Aaron Morton

Introduction To The Apache Cassandra 3.x Storage Engine

04 Mar 2016

Have you ever relived a past experience and found it better the second time round? For example I used to love Monkey Magic when I was a child, but am not such a big fan now. When oh when will Pigsy change his piggish ways? The first time I got to see how a Database actually worked was in 2010 when I started playing with Apache Cassandra. It was a revelation after years of using platforms such as Microsoft SQL Server, and I decided to make a career out of working with Cassandra. It’s now 2016 and the Cassandra storage engine recently went through some big changes with the release of 3.x. Once again I have a chance to dive into the storage engine, and this time it is even more enjoyable as I have been able to see how the project has improved. Which has resulted in this post on how the 3.x storage engine ecodes Partitions on disk.

It’s The Disk Stupid

Databases, or to be precise databases that can scale, are all about how to get bytes on and off disk. The team responsible for the 3.x storage engine have done an amazing job making it easier for Cassandra to get bytes off disk. I’ll try to take a look at that soon, for now I am going to look at how data is laid out on disk.

The first step in understanding the 3.x storage engine is to accept the new mental model. Those that knew the Thrift API prior to Cassandra 3.0 basically knew how the storage engine worked; each internal row was an ordered list of columns that optionally had a value. This was kind of fun to start with, then we started having more complicated use cases which lead to some common abstractions. These abstractions were formalised in CQL 3, which gave birth to terms such as Partition and Clustering that while they have become the lingua franca for Cassandra were not natively supported by the previous storage engine.

Starting with the 3.x storage engine Partitions, Rows, and Clustering are natively supported. A Partition is a collection of Rows that share the same Partition Key(s) that are ordered, within the Partition, by their Clustering Key(s). Rows are then by globally identified by their Primary Key: the combination of Partition Key and Clustering Key. The important change is that the 3.x storage engine now knows about these ideas, it may seem strange but previously it did not know about the Rows in a Partition. The new storage engine was created specifically to handle these concepts in a way that reduces storage requirements and improves performance.

Just The Data

Serialising to the -Data.db component of the SSTable starts with the Partition. When we decide to flush a Memtable to disk a call to Memtable.FlushRunnable.writeSortedContents() is made, this iterates the Partitions in the Memtable making a call for each that ends up at BigTableWriter.append(). As we are focusing on Partitions we will be looking at what happens when ColumnIndex.writeAndBuildIndex() is called.

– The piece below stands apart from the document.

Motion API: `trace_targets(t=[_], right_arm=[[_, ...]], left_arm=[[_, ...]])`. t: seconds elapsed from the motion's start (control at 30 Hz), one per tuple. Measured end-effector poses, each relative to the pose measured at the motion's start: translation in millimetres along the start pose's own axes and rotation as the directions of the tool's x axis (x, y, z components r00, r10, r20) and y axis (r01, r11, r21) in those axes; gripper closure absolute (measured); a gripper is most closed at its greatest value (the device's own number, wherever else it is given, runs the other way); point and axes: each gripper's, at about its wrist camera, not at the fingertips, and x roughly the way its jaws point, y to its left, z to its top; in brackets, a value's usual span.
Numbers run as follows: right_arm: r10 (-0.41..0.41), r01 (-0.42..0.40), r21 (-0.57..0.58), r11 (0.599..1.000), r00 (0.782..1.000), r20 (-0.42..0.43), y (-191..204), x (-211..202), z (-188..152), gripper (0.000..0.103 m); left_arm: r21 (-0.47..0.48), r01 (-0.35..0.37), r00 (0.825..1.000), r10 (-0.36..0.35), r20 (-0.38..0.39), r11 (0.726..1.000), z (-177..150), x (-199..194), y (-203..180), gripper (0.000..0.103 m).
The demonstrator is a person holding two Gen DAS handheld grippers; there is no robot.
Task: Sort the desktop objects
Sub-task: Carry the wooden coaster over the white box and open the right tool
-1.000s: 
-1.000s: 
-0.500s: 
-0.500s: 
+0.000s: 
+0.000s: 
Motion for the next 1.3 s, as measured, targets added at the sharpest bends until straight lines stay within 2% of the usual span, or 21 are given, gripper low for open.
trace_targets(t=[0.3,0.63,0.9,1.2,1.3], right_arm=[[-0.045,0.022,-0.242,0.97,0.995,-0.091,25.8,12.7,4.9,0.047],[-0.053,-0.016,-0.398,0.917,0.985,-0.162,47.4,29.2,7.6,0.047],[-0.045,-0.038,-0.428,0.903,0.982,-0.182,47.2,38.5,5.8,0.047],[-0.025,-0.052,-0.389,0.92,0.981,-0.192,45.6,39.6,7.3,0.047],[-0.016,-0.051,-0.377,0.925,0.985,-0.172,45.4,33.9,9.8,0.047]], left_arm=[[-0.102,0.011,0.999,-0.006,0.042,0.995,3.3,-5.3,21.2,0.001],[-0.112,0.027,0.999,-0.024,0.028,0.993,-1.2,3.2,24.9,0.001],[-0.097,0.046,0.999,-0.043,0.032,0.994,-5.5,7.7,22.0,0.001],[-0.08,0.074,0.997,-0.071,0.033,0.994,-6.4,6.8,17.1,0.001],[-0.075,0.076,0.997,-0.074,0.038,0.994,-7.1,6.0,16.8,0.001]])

At a broad level the layout of a Partition in the -Data.db file has three components: A header, following by zero or one static Rows, followed by zero or more Clusterable objects.

Partition Overview)

Clusterable objects are simply Objects that can be ordered by a ClusteringPrefix. Generally that means something that extends Unfiltered, which has a handy Kind enum with two values: ROW or RANGE_TOMBSTONE_MARKER. Which means on disk a Partition consists of a header, followed by 1 or more Unfiltered objects.

Partition Header

The partition header has a simple layout, containing the Partition Key and deletion information.

Partition Header)

Breaking this down:

The Partition Key is the concatenated Columns of the Partition Key defined in your Table.
- The length of the Partition Key is encoded using a short, giving it a max length of 65,535 bytes.
- The concatenated bytes of the Partition Key columns are then written out.
The DeletionTime for the partition contains deletion information for partition tombstones.
- DeletionTime.localDeletionTime is the server time in seconds when the deletion occurred, which is compared to gc_grace_seconds to decide when it can be purged. When used with a TTL the localDeletionTime is the time the data expires.
- DeletionTime.markedForDeleteAt is the timestamp of the deletion, data with a timestamp less than this value is considered deleted.

Row

A Row may be either static or non-static. If the Partition contains a static row it is written before the Clusterable objects. It’s important to remember that as we are flushing from the Memtable we are dealing with a fragment of the Partition. That is a summary of the recent inserts into the table; if no recent inserts wrote to the static columns the Partition in the Memtable will not contain a Static Row. As we will see below, the only difference between a static and non-static Row on disk is the presence of a ClusteringPrefix.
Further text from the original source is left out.